**AIM OF THE EXERCISE**
When a line contains the string "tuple", it counts once; give the total of such lines in the entries below and nothing else.

[Start of section]

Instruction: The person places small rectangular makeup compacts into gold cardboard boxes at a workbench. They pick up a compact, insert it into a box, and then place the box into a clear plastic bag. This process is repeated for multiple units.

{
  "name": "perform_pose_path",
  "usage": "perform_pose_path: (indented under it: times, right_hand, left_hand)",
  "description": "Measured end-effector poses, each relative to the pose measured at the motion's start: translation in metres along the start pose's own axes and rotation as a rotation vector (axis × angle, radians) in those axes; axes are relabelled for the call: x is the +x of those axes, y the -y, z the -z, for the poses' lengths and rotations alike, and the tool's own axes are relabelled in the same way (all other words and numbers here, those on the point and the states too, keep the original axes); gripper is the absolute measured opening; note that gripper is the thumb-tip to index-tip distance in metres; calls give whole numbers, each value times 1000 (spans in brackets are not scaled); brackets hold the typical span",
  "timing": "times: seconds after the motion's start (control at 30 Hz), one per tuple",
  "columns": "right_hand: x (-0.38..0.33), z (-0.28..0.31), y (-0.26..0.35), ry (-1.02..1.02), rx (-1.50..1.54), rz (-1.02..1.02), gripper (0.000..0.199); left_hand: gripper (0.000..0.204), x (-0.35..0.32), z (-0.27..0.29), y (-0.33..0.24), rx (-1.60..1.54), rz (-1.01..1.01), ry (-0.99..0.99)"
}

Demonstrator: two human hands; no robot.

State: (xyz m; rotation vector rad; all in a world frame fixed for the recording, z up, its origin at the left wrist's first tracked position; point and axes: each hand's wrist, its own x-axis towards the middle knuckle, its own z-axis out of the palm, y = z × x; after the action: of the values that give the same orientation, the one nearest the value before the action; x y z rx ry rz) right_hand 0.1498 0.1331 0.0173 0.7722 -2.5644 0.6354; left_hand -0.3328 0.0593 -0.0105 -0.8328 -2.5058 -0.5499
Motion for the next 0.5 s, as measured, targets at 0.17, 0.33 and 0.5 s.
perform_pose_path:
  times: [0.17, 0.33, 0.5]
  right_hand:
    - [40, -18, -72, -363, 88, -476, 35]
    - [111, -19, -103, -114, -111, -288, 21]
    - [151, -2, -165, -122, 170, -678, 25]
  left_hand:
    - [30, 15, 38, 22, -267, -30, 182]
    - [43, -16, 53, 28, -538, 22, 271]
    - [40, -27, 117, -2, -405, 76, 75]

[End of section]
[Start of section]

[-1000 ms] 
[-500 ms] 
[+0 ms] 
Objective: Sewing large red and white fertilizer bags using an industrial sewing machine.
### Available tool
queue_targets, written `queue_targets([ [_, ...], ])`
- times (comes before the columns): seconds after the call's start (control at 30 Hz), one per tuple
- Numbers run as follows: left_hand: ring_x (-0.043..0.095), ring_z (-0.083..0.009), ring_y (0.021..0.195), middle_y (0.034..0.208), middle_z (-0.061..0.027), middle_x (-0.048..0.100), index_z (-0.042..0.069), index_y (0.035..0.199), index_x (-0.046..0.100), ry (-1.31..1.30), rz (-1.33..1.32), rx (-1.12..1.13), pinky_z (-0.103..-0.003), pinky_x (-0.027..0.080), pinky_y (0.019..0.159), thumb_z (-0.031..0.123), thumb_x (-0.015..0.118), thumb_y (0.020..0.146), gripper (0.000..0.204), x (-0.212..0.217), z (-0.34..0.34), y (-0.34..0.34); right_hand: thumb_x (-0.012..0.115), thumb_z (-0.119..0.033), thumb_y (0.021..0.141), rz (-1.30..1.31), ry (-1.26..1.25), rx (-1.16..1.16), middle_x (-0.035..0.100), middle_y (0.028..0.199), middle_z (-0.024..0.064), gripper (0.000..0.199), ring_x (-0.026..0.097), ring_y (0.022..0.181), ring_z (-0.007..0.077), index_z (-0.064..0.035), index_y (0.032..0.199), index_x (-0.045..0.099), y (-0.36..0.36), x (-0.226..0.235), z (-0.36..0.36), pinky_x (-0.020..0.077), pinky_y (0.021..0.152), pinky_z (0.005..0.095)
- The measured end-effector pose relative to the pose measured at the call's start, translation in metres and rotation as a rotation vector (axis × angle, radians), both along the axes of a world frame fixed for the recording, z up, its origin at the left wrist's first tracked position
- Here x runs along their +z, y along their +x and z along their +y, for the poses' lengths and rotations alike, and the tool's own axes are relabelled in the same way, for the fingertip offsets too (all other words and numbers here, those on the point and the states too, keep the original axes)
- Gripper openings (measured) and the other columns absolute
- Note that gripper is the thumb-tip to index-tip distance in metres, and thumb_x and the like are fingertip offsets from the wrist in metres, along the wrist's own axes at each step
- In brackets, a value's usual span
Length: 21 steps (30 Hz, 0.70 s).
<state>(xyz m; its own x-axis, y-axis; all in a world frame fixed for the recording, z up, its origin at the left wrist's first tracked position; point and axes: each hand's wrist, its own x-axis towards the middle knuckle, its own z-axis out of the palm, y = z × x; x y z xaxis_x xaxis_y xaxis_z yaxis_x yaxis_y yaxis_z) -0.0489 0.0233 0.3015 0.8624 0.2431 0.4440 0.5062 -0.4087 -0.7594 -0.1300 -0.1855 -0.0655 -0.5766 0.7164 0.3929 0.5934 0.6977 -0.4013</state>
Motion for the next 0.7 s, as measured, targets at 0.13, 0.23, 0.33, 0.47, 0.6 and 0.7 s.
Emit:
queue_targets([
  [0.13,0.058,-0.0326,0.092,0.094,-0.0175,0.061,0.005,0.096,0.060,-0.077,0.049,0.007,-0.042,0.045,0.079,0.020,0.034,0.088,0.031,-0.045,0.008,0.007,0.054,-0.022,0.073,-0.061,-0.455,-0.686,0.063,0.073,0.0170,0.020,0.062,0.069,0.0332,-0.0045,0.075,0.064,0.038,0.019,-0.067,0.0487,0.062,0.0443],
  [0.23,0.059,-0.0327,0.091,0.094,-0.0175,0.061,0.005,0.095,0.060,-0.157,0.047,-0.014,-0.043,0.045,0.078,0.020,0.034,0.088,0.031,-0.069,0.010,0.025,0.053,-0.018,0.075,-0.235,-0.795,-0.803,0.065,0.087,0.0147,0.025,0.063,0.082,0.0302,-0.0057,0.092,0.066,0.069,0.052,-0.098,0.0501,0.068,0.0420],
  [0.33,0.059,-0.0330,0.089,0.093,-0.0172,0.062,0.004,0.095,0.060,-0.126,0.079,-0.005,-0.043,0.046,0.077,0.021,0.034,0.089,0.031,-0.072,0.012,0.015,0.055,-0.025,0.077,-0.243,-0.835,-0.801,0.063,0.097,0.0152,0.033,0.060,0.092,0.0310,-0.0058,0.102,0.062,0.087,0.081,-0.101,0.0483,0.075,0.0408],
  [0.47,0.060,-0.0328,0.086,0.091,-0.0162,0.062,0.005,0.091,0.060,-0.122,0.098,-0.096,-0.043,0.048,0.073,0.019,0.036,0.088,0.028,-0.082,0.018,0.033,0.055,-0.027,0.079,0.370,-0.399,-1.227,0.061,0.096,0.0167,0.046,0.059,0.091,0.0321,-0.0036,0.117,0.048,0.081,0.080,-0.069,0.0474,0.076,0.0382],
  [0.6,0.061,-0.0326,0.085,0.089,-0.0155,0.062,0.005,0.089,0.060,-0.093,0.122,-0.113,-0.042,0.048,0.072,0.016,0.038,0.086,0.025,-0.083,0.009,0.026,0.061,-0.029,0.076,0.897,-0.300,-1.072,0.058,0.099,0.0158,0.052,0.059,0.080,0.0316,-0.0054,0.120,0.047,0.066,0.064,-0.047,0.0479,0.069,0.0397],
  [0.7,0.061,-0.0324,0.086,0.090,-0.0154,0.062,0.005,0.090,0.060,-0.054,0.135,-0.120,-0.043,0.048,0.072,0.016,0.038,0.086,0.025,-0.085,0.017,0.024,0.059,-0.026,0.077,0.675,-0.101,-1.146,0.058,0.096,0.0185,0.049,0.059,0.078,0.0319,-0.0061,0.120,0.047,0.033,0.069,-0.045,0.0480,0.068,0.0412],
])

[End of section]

**RESPONSE**
2